Writing a simple Compiler on my own - Lexical Analysis using Flex

Hello it's me again Drifter Programming! Today we continue with my compiler series by getting into the Lexical Analysis using the C-Tool Flex. We will start with some Theory for Lexical Analysis, get into Regular Expressions, how we write code for Flex and also write the Lexer (not final) for my Compiler.

Last time we covered the Tokens that our Simple CLanguage will contain and so I suggest you to read the previous post if you haven't already. This is only needed if you want to know why we use the specific Tokens in the Lexer for today.

So, without further do, let's get started!

Theory

In the first post of our series we already covered the steps that we use to write a compiler. The first of those steps is the Lexical Analysis. A Lexer or Lexical Analyst gets a character stream (the source code) and "tokenizes" it into Tokens (tokenizer) that are groups of those characters that have a specific meaning for our program. That's why a lot of people also call the Lexer a Scanner. A token or lexeme can be anything rom keywords, operators to identifiers or even constant/literals.

The Tokens form the so called Lexical Grammar of that programming language. There are many types of lexical grammars, and the good thing is that most programming language grammars can be written as regular languages that can be described via Regular Expressions (Regexes).

The actual Lexer/Scanner is an FSM (finite-state-machine) and we would actually have to write all the states on our own. The good thing is that there is this C-tool called Flex that gets Regular Expressions, Tokens etc. and then generates the state-machine automatically. The same will happen with Bison in Syntax Analysis, where we will only write the rules and the code will be generated automatically!

So, let's now get into Regular Expressions and Flex more specifically, and lastly also write the first/basic Lexer for our Simple C-Language.

Regular Expressions

A regex is a pattern that the scanner searches for. In a regex we specify the characters that this pattern/token must contain by using an specific syntax.

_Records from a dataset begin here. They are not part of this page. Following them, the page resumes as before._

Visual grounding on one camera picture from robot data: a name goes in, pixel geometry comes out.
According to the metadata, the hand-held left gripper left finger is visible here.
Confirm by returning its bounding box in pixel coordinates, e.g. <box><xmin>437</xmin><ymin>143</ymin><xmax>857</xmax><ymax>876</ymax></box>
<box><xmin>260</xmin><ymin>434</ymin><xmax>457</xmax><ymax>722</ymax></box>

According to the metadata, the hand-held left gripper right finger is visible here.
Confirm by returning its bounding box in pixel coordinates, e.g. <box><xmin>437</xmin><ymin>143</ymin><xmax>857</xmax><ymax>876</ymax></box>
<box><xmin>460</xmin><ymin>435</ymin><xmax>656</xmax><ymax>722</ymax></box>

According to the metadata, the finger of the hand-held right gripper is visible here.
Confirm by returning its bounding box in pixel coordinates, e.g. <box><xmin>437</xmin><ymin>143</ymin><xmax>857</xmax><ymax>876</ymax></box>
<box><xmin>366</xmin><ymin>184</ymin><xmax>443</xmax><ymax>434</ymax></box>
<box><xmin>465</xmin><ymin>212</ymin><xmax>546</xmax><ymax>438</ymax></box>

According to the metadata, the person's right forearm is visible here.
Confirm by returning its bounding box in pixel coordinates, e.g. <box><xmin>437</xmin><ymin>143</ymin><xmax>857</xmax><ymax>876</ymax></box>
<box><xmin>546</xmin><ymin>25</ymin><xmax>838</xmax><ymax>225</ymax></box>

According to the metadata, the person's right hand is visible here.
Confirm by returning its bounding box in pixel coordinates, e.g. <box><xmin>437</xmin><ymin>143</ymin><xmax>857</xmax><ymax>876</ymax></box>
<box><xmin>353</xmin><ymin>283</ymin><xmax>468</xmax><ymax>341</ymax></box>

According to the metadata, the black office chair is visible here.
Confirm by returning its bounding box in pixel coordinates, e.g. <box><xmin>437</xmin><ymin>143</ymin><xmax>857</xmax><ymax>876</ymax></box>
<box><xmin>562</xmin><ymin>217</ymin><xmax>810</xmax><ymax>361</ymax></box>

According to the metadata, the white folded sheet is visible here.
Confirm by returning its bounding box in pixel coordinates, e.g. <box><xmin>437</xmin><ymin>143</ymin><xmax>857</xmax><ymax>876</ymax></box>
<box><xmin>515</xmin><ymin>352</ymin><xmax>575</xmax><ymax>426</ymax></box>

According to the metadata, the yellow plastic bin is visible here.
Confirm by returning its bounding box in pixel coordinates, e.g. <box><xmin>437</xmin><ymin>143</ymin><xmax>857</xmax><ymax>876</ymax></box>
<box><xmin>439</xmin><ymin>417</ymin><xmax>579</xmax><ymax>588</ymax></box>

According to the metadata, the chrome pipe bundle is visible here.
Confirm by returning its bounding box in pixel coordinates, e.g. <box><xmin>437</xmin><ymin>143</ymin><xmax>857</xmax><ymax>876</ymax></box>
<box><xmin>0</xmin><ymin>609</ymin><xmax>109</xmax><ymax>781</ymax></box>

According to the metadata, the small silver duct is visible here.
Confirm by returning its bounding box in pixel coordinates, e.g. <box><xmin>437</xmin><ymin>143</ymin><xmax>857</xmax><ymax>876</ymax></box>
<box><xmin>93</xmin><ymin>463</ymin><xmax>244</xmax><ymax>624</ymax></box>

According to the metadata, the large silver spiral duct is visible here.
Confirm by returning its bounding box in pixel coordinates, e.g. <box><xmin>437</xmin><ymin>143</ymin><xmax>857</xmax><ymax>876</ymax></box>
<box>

The Regexes that are needed for lexical analysis are:

a -> search for the character a
"abc" -> search for the literal string "abc"
'\n' -> search for a special character like \n
b+ -> search for 1 or more b's (like b, bbbbb, bbbbbbb, etc.)
b* -> search for zero or more b's (like 'nothing', b, bbb, bbbbb, etc.)
b? -> search for one or none (optional b)
c{4} -> exactly 4 c's (cccc)
c{4, } -> 4 or more times c (like cccc, ccccccc, ccccccc, etc.)
. -> any (ASCII) character except '\n'
a|b -> a or b
a(b|c) -> ab or ac (concatenation of rules)
[abc] -> one of the characters in the class and so a, b or c
[a-z] -> one of the characters in the range a to z
[^z] -> any character that is not z
[^a-z] -> any character that is not in the range a to z
^a -> ^ means line start and so we search for a in the beginning of a line
b$ -> $ means end of line and so we search for b but at the end of a line
finally there are also some predefined classes like [:digit:] that defines digits

We will get into some examples of regular expressions for the Simple C-Language in a bit.

Flex

The basic structure of a Flex program is:

Statements/Definitions

Rules

User Functions (optional)

and we store the lexer in a file that ends with .l

Let's get into each part specifically...

Definitions:

We can start by adding some options for the tool like:

%option noyywrap -> flex will read only one input file
%option case-insensitive -> flex doesn't distinguish between uppercase and lowercase letters

We can also start states for some regular expressions using:

%x STATE_NAME

This will be useful for multiline comments for example, cause it's easier to search for something continuously and end this "State-Loop" when the end of the comment-section was reached.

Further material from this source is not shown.